§ What the task asks
Set down each line of the data below exactly as it stands, dropping the pictures.

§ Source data
----------------
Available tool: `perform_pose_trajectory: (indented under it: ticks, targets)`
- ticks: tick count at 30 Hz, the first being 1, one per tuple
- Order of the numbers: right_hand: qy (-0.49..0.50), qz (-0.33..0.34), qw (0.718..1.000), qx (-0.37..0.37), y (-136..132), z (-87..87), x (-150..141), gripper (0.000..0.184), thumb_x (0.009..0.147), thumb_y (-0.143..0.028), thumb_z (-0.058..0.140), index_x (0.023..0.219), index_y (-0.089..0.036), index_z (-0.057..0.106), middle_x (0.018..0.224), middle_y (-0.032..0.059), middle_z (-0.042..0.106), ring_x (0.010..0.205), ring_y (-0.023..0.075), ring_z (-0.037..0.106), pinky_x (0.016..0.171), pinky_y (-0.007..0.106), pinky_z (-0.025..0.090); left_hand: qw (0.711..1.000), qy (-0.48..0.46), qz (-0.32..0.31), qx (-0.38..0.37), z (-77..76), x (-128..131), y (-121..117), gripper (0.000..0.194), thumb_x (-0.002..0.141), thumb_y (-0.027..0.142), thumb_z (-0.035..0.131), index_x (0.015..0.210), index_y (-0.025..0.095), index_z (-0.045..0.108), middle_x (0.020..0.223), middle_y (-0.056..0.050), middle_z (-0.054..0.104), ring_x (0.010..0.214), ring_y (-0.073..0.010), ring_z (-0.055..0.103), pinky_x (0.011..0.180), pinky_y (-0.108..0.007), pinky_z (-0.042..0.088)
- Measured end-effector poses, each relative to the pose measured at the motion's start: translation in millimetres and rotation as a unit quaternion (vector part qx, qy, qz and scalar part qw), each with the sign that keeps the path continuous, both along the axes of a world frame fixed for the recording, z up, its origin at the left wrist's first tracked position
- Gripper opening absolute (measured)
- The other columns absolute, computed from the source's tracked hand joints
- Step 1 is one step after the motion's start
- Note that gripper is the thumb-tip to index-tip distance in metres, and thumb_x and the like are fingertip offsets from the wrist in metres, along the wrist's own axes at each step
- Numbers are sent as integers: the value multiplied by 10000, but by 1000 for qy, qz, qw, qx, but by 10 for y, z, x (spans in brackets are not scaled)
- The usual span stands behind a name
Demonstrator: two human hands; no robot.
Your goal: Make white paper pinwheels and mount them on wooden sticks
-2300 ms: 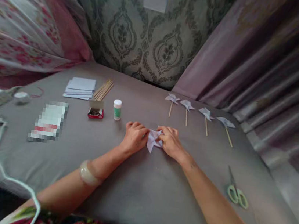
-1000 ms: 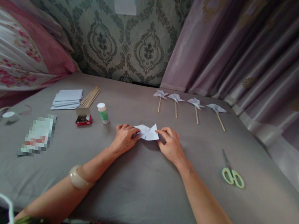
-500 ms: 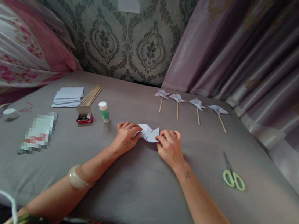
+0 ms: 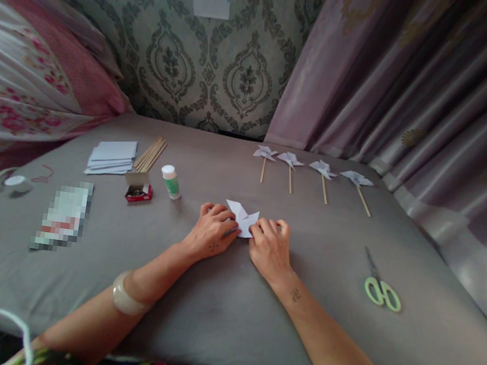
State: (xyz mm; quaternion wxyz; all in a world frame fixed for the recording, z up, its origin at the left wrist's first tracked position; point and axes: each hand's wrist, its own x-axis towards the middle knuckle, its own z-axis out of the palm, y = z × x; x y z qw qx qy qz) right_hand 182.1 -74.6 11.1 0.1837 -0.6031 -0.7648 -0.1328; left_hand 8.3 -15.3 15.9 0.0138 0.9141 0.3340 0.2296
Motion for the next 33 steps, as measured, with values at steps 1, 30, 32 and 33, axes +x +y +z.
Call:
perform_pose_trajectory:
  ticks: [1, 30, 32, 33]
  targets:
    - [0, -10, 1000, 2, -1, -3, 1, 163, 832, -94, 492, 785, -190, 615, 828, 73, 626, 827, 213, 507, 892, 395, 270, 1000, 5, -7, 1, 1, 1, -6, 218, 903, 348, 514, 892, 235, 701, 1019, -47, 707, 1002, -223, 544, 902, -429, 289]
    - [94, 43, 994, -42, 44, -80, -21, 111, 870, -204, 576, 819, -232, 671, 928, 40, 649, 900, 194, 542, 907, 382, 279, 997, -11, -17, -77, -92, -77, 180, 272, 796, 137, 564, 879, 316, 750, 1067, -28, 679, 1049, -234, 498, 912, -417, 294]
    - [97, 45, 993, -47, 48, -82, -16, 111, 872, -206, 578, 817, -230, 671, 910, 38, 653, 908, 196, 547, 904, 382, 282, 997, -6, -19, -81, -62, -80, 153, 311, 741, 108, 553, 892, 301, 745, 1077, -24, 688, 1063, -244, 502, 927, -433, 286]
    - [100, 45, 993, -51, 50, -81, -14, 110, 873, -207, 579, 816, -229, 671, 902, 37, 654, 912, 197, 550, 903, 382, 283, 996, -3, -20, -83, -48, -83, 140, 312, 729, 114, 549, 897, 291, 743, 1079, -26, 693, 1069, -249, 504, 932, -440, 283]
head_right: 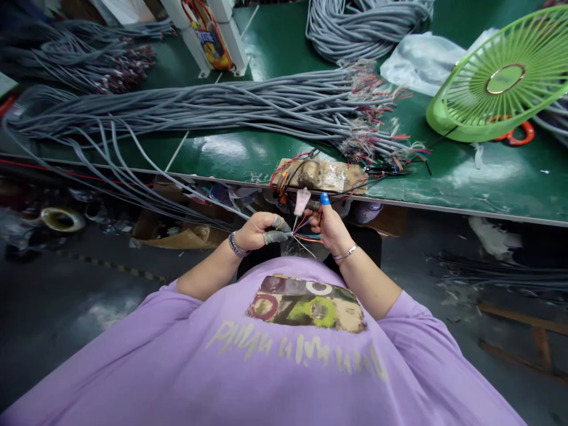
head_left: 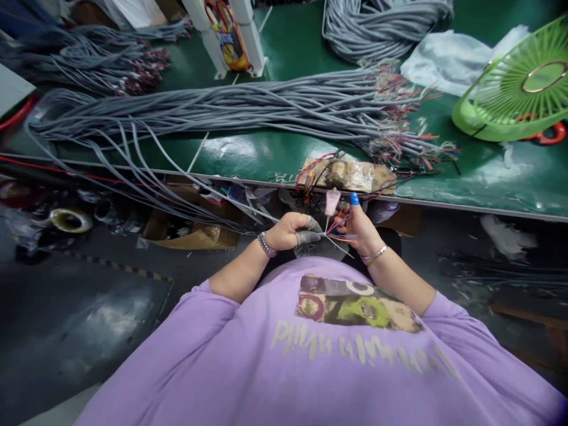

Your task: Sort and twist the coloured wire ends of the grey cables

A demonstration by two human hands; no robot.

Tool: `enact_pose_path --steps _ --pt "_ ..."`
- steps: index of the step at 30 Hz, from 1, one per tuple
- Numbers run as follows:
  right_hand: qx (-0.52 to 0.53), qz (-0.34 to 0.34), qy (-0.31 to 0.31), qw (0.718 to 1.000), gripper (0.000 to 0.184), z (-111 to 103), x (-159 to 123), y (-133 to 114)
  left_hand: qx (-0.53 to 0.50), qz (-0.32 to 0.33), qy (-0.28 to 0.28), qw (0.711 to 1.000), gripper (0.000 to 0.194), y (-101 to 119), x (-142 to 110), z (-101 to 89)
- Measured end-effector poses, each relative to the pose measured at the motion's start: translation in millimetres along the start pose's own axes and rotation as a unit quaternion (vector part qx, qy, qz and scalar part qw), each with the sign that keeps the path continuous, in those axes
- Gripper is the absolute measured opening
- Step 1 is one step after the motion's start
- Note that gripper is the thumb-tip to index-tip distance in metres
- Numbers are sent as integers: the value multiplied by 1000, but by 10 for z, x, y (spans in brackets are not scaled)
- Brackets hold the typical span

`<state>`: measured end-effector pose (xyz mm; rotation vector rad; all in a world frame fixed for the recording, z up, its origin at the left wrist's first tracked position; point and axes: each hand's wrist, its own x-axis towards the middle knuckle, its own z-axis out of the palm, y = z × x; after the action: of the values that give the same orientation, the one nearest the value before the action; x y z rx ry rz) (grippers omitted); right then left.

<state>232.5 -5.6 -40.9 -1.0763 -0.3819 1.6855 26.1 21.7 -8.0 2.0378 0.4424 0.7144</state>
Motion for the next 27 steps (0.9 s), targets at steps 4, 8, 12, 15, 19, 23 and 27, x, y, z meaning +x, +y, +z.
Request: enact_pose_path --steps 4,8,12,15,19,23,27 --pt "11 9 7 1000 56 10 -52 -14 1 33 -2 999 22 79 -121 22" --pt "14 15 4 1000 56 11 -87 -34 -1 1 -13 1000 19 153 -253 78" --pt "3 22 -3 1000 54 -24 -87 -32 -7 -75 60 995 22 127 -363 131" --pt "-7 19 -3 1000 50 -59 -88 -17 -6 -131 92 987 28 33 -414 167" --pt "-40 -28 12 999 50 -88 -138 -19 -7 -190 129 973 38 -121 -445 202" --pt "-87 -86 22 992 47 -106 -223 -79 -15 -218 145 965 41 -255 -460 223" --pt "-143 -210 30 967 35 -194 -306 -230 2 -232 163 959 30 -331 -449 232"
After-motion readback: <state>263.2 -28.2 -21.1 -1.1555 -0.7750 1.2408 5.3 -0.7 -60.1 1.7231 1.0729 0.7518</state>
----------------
§ Answer for the task
Available tool: `perform_pose_trajectory: (indented under it: ticks, targets)`
- ticks: tick count at 30 Hz, the first being 1, one per tuple
- Order of the numbers: right_hand: qy (-0.49..0.50), qz (-0.33..0.34), qw (0.718..1.000), qx (-0.37..0.37), y (-136..132), z (-87..87), x (-150..141), gripper (0.000..0.184), thumb_x (0.009..0.147), thumb_y (-0.143..0.028), thumb_z (-0.058..0.140), index_x (0.023..0.219), index_y (-0.089..0.036), index_z (-0.057..0.106), middle_x (0.018..0.224), middle_y (-0.032..0.059), middle_z (-0.042..0.106), ring_x (0.010..0.205), ring_y (-0.023..0.075), ring_z (-0.037..0.106), pinky_x (0.016..0.171), pinky_y (-0.007..0.106), pinky_z (-0.025..0.090); left_hand: qw (0.711..1.000), qy (-0.48..0.46), qz (-0.32..0.31), qx (-0.38..0.37), z (-77..76), x (-128..131), y (-121..117), gripper (0.000..0.194), thumb_x (-0.002..0.141), thumb_y (-0.027..0.142), thumb_z (-0.035..0.131), index_x (0.015..0.210), index_y (-0.025..0.095), index_z (-0.045..0.108), middle_x (0.020..0.223), middle_y (-0.056..0.050), middle_z (-0.054..0.104), ring_x (0.010..0.214), ring_y (-0.073..0.010), ring_z (-0.055..0.103), pinky_x (0.011..0.180), pinky_y (-0.108..0.007), pinky_z (-0.042..0.088)
- Measured end-effector poses, each relative to the pose measured at the motion's start: translation in millimetres and rotation as a unit quaternion (vector part qx, qy, qz and scalar part qw), each with the sign that keeps the path continuous, both along the axes of a world frame fixed for the recording, z up, its origin at the left wrist's first tracked position
- Gripper opening absolute (measured)
- The other columns absolute, computed from the source's tracked hand joints
- Step 1 is one step after the motion's start
- Note that gripper is the thumb-tip to index-tip distance in metres, and thumb_x and the like are fingertip offsets from the wrist in metres, along the wrist's own axes at each step
- Numbers are sent as integers: the value multiplied by 10000, but by 1000 for qy, qz, qw, qx, but by 10 for y, z, x (spans in brackets are not scaled)
- The usual span stands behind a name
Demonstrator: two human hands; no robot.
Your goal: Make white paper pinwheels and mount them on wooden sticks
-2300 ms: 
-1000 ms: 
-500 ms: 
+0 ms: 
State: (xyz mm; quaternion wxyz; all in a world frame fixed for the recording, z up, its origin at the left wrist's first tracked position; point and axes: each hand's wrist, its own x-axis towards the middle knuckle, its own z-axis out of the palm, y = z × x; x y z qw qx qy qz) right_hand 182.1 -74.6 11.1 0.1837 -0.6031 -0.7648 -0.1328; left_hand 8.3 -15.3 15.9 0.0138 0.9141 0.3340 0.2296
Motion for the next 33 steps, as measured, with values at steps 1, 30, 32 and 33, axes +x +y +z.
Call:
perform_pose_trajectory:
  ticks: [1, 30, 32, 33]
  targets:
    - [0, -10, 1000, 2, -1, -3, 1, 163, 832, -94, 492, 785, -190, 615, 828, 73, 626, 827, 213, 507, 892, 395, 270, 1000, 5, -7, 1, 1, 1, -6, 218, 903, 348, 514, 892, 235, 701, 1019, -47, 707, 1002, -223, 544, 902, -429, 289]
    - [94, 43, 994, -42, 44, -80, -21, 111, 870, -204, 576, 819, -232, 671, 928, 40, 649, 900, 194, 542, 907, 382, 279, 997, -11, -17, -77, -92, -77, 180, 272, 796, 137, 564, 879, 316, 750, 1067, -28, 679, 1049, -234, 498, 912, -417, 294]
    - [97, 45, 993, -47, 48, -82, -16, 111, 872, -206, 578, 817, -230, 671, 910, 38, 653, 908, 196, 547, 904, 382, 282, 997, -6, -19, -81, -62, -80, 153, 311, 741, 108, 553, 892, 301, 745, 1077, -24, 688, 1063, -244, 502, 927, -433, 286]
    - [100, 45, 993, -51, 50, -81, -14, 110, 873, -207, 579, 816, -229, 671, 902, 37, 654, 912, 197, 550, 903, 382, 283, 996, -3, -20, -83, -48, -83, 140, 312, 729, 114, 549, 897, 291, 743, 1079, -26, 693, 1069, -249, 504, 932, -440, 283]
head_right: 
head_left: 

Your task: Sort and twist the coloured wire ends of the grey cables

A demonstration by two human hands; no robot.

Tool: `enact_pose_path --steps _ --pt "_ ..."`
- steps: index of the step at 30 Hz, from 1, one per tuple
- Numbers run as follows:
  right_hand: qx (-0.52 to 0.53), qz (-0.34 to 0.34), qy (-0.31 to 0.31), qw (0.718 to 1.000), gripper (0.000 to 0.184), z (-111 to 103), x (-159 to 123), y (-133 to 114)
  left_hand: qx (-0.53 to 0.50), qz (-0.32 to 0.33), qy (-0.28 to 0.28), qw (0.711 to 1.000), gripper (0.000 to 0.194), y (-101 to 119), x (-142 to 110), z (-101 to 89)
- Measured end-effector poses, each relative to the pose measured at the motion's start: translation in millimetres along the start pose's own axes and rotation as a unit quaternion (vector part qx, qy, qz and scalar part qw), each with the sign that keeps the path continuous, in those axes
- Gripper is the absolute measured opening
- Step 1 is one step after the motion's start
- Note that gripper is the thumb-tip to index-tip distance in metres
- Numbers are sent as integers: the value multiplied by 1000, but by 10 for z, x, y (spans in brackets are not scaled)
- Brackets hold the typical span

`<state>`: measured end-effector pose (xyz mm; rotation vector rad; all in a world frame fixed for the recording, z up, its origin at the left wrist's first tracked position; point and axes: each hand's wrist, its own x-axis towards the middle knuckle, its own z-axis out of the palm, y = z × x; after the action: of the values that give the same orientation, the one nearest the value before the action; x y z rx ry rz) (grippers omitted); right then left.

<state>232.5 -5.6 -40.9 -1.0763 -0.3819 1.6855 26.1 21.7 -8.0 2.0378 0.4424 0.7144</state>
Motion for the next 27 steps (0.9 s), targets at steps 4, 8, 12, 15, 19, 23 and 27, x, y, z meaning +x, +y, +z.
Request: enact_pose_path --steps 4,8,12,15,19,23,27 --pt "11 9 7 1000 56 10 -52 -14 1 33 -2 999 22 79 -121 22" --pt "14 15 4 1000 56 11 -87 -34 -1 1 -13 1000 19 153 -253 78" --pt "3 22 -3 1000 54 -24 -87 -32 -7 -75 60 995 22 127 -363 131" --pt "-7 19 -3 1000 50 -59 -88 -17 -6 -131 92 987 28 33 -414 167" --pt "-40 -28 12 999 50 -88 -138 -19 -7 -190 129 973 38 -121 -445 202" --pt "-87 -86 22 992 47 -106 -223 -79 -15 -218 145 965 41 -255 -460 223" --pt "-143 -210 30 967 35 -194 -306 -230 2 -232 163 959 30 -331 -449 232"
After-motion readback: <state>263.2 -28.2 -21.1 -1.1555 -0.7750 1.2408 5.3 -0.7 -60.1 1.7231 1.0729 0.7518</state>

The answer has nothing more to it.